The Soviet Union has proposed a temporary freeze on U.S. and Soviet intermediate-range missiles in an attempt to separate those controversial nuclear weapons from strategic missile and space talks under way between the superpowers in Geneva, presidential adviser Paul H. Nitze disclosed yesterday.
The Soviet proposal was presented last week to U.S. negotiators in Geneva and has piqued the interest of American strategists who believe it "certainly makes it look like the Soviets want a deal," as one arms control official put it.
Nitze said the proposal also would freeze the number of Soviet SS20 intermediate-range missiles deployed in Asia.
That has been a persistent sticking point in previous negotiations, with the United States arguing that without such an agreement Moscow could simply move its European missiles beyond the Ural Mountains, and move them back to threaten Europe during a crisis.
However, Nitze and other U.S. officials cautioned that the proposal has major flaws from the U.S. perspective because it also calls for subsequent reductions in U.S. intermediate missiles to allow Moscow compensation for British and French nuclear forces, a position that has been unacceptable to the United States.
One top U.S. strategist dismissed the proposal as "a patch-up" job by the Soviets hoping to keep Washington on the defensive in arms control issues during the final weeks before next month's summit between President Reagan and Soviet leader Mikhail Gorbachev.
In a breakfast meeting with reporters, Nitze described the Soviet offer as "quite a difference from their initial formula" on intermediate-range missiles because, unlike previous proposals, it would allow the United States to keep more than 200 missiles now deployed in Western Europe -- at least for the time being.
By offering to isolate talks on the superpowers' intermediate nuclear forces (INF), the Soviets appear to be trying to narrow the Geneva arms discussions to the already complex issues of longer-range strategic weapons and space weapons, officials added.
The Soviet offer represents the fourth initiative in the past six months by Gorbachev on the persistent INF problem.
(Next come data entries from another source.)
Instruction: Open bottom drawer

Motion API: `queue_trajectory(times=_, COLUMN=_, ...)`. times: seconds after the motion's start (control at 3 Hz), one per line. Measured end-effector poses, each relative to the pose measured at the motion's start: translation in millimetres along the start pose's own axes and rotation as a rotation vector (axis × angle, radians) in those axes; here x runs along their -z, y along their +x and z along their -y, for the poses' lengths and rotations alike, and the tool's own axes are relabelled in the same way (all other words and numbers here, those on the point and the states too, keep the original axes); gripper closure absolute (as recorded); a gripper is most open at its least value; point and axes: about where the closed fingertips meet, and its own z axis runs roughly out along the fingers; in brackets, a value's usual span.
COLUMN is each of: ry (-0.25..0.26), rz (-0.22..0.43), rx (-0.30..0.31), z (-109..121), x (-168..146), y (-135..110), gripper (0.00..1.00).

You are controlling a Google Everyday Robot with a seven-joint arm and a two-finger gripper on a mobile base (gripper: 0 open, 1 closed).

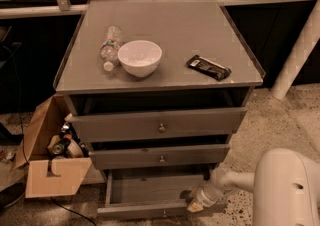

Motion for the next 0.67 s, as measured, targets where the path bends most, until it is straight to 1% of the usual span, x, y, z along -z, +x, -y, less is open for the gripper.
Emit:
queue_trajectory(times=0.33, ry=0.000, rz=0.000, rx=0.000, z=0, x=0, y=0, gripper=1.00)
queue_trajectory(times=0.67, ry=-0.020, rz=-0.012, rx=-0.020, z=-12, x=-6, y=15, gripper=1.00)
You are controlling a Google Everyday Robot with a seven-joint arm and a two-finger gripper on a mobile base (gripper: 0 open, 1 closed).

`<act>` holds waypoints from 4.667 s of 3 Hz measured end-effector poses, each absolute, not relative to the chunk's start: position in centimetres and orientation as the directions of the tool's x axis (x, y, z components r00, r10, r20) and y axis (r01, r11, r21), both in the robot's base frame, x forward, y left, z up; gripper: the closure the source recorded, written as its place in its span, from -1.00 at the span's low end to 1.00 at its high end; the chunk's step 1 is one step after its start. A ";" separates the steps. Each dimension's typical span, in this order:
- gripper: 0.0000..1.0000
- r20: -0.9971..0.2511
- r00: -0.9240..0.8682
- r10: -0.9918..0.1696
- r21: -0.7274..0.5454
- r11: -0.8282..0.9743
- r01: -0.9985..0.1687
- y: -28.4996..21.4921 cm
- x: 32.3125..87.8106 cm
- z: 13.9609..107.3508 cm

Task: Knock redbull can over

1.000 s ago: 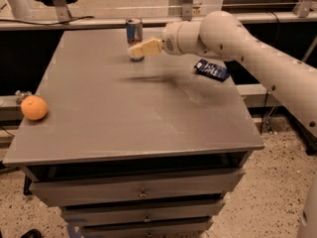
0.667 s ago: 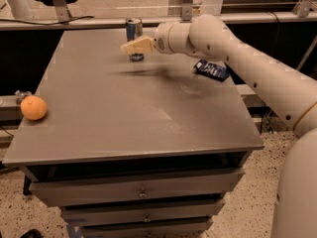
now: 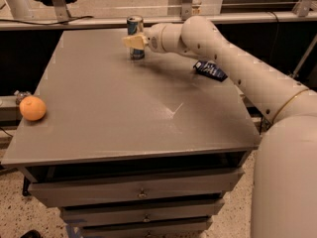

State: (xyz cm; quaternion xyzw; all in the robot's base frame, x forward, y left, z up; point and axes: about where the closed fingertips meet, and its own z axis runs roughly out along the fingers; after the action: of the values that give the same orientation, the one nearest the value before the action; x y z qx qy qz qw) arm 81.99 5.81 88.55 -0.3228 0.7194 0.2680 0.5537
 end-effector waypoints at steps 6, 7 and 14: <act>1.00 -0.711 0.150 -0.687 -0.355 0.166 -0.920 5.8 75.2 90.7; 1.00 -0.591 0.195 -0.783 -0.355 0.036 -0.934 5.3 73.5 88.2; -1.00 -0.393 0.676 -0.623 -0.333 -0.589 -0.736 6.5 67.0 85.7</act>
Offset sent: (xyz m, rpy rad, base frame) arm -0.0341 -0.0212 0.0567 0.0494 -0.0960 0.0731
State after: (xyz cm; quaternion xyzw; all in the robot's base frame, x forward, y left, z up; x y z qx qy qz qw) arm 66.97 6.47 85.65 -0.8834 0.3847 0.1179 0.2401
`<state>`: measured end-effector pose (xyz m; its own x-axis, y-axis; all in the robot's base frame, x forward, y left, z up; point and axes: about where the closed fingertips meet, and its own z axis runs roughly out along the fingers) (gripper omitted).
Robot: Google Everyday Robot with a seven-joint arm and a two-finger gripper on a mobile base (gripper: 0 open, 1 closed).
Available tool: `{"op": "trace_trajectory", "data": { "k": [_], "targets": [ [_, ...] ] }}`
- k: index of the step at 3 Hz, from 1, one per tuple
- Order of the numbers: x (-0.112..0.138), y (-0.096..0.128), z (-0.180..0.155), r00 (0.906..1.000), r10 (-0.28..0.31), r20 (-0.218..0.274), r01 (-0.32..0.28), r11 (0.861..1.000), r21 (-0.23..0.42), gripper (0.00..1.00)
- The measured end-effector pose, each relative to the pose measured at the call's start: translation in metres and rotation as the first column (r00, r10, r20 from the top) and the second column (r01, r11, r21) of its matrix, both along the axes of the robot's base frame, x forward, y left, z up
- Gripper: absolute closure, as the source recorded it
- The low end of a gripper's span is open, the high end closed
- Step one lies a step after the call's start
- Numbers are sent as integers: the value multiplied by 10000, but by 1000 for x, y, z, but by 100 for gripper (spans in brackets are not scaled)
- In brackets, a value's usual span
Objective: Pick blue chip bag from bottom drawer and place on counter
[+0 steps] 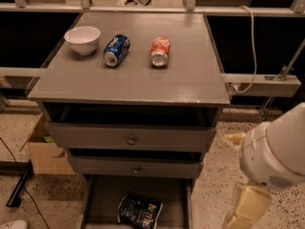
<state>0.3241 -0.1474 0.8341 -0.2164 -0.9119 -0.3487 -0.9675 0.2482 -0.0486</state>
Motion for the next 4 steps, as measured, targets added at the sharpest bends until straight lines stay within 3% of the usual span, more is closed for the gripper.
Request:
{"op": "trace_trajectory", "data": {
  "k": [1,2,3,4],
  "targets": [
    [-15,10,-29,9988,198,-442,-187,9995,247,0],
    [-18,10,-35,9985,213,-511,-202,9995,229,0],
    [-24,22,-63,9981,330,-522,-329,9995,35,0],
    [-4,47,-133,9975,319,-623,-339,9989,-322,0]
  ]
}}
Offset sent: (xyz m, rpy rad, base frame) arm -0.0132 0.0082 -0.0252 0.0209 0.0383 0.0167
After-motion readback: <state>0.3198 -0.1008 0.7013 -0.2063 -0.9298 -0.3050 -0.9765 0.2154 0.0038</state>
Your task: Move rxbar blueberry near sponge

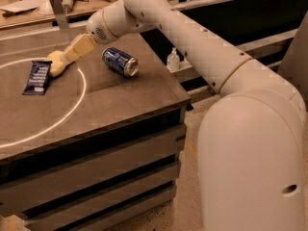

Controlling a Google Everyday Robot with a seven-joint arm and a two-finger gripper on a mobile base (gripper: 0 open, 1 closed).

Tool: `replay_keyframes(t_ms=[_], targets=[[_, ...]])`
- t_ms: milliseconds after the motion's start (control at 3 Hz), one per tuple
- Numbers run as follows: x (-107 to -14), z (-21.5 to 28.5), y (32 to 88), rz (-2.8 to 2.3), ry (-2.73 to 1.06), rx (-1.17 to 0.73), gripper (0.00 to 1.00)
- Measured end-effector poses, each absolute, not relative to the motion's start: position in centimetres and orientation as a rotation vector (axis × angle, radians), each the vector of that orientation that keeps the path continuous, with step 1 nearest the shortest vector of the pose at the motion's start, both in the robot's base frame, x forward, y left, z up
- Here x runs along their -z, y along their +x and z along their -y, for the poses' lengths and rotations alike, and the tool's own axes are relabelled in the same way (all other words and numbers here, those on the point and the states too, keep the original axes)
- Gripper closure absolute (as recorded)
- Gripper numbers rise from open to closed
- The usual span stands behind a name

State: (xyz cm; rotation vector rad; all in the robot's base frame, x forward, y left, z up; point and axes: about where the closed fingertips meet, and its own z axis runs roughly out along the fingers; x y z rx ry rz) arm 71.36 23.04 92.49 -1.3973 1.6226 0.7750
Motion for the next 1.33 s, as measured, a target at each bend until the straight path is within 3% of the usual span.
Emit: replay_keyframes(t_ms=[1333], targets=[[-91.7,-19.8,72.1,-1.546,-1.492,-0.857,0.0]])
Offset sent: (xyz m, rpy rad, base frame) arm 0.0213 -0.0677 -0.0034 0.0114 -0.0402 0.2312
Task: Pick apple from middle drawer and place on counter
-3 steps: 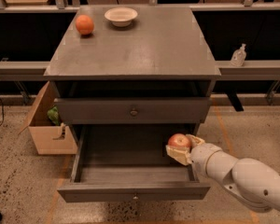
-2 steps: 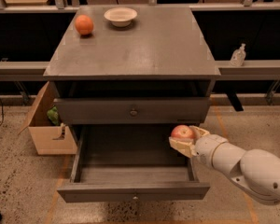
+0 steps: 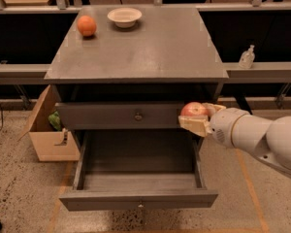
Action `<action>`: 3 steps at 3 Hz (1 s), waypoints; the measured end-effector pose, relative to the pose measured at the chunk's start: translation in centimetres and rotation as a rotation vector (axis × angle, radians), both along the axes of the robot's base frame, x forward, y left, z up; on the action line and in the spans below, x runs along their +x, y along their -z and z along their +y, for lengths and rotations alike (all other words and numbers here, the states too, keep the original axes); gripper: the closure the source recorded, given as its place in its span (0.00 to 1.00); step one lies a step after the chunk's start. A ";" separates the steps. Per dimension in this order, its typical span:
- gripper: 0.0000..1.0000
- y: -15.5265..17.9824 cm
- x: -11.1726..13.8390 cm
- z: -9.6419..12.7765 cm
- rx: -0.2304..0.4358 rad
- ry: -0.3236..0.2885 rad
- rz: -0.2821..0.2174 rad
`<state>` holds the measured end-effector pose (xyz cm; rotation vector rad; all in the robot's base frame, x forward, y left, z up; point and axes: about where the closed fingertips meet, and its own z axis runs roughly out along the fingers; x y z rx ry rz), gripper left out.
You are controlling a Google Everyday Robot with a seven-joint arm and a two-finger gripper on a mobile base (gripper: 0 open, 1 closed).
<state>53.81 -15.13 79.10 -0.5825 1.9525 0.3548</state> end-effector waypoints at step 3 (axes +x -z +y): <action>1.00 -13.1 4.0 2.7 -0.108 -0.126 -0.134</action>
Offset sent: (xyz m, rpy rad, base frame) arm 0.0285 0.0215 0.1515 -0.1176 -0.1394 0.1304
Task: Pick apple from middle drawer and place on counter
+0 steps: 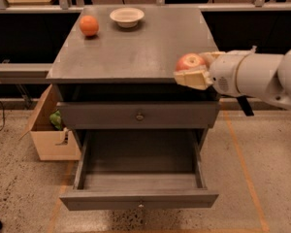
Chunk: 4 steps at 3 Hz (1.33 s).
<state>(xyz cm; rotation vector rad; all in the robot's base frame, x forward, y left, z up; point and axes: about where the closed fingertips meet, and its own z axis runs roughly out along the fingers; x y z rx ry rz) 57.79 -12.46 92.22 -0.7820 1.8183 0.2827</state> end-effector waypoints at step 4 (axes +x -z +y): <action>0.83 2.5 15.6 10.0 0.026 -0.110 -0.007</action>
Offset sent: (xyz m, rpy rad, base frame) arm 0.1453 0.0908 -0.0159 0.0427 -0.0127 0.1330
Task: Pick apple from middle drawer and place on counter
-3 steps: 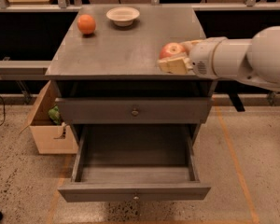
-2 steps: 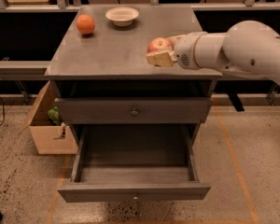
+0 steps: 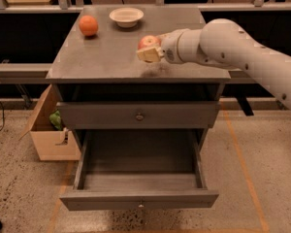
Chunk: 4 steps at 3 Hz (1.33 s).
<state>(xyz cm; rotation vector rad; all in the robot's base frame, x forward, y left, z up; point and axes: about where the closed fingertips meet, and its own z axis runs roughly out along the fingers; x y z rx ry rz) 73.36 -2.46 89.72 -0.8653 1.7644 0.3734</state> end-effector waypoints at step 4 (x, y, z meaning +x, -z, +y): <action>0.00 3.2 2.5 -0.4 0.007 0.040 0.070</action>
Offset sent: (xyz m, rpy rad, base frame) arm 0.0303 -0.0021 -0.0429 -0.0094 0.0964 -0.0340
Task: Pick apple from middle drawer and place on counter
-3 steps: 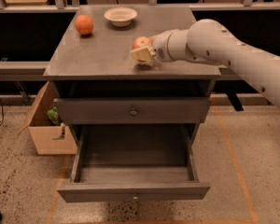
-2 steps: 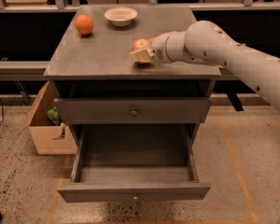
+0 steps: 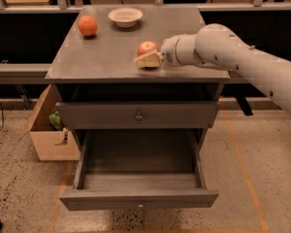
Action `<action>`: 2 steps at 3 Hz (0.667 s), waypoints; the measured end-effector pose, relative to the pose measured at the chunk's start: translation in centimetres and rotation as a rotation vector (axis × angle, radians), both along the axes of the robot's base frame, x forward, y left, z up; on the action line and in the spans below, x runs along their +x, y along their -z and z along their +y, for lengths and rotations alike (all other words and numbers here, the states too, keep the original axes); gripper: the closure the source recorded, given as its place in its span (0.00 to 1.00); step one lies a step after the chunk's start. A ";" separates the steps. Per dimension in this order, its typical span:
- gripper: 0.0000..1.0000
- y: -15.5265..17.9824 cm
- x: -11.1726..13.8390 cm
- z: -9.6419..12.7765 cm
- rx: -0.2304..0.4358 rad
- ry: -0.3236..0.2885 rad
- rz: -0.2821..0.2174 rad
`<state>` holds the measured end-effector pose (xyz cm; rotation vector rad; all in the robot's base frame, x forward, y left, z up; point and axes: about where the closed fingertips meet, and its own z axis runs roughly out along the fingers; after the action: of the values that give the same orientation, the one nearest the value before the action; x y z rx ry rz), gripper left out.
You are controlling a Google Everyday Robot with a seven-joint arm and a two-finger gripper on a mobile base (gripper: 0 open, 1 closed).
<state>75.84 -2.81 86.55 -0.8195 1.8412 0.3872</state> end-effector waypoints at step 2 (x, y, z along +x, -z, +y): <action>0.00 -2.8 -2.6 -8.1 -0.018 0.165 -0.057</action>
Offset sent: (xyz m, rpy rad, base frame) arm -0.0493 -0.1458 0.0452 -0.0344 -0.0913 -0.2964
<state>73.28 -10.95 89.30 -0.6781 1.8453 0.2407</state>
These weapons, which have a shorter range than the ocean-spanning strategic missiles each superpower has, have triggered a steady series of diplomatic reverses for Moscow since 1979, when NATO first agreed to the deployment of U.S. Pershing II and ground-based cruise missiles in Europe.
For four years, Soviet leaders threatened and pleaded with Western Europeans to prevent U.S. deployment of the weapons that subsequently were first installed in 1983.
Moscow's failure to block deployment has been considered a major setback to Soviet foreign policy and one that Gorbachev seems determined to reverse.
Total U.S. and Soviet INF missiles in Europe may be nearly equal, a parity sought by the United States as an interim position to its ultimate goal of eliminating both sides' weapons.
However, the Soviet intermediate-range SS20 missile has three warheads, while the U.S. missiles have one each, and Washington has resisted any freeze based solely on launchers, according to administration sources.
Last April, in his first major statement after becoming Soviet leader, Gorbachev announced a "unilateral freeze" on further deployments of SS20s and called on the United States to "display restraint" in its deployments. He said the freeze would last until Nov. 1, with continuation dependent on whether the United States halted its deployments. U.S. missiles continued to go into Europe.
Then, in an Oct. 7 speech to the French parliament, Gorbachev scuttled his unilateral freeze initiative of April and announced that Moscow would actually reduce the number of its SS20s.
At the same time, he proposed separate talks between Moscow and the British and French, suggesting for the first time that an INF agreement could be reached "outside of direct connection with the problem of space and strategic arms."
At the present, the United States has deployed about 228 medium-range missiles in Western Europe -- 120 ground-based cruise missiles and almost all of 108 Pershing II missiles.
The French and British also have more than 100 independently controlled missiles.
The Soviets have 441 SS20 intermediate-range missiles deployed throughout their country. According to Gorbachev, however, the Soviet Union will reduce the number capable of reaching Europe to 243 in the next two months.
About 117 SS20s are deployed in the East, according to Defense Department sources.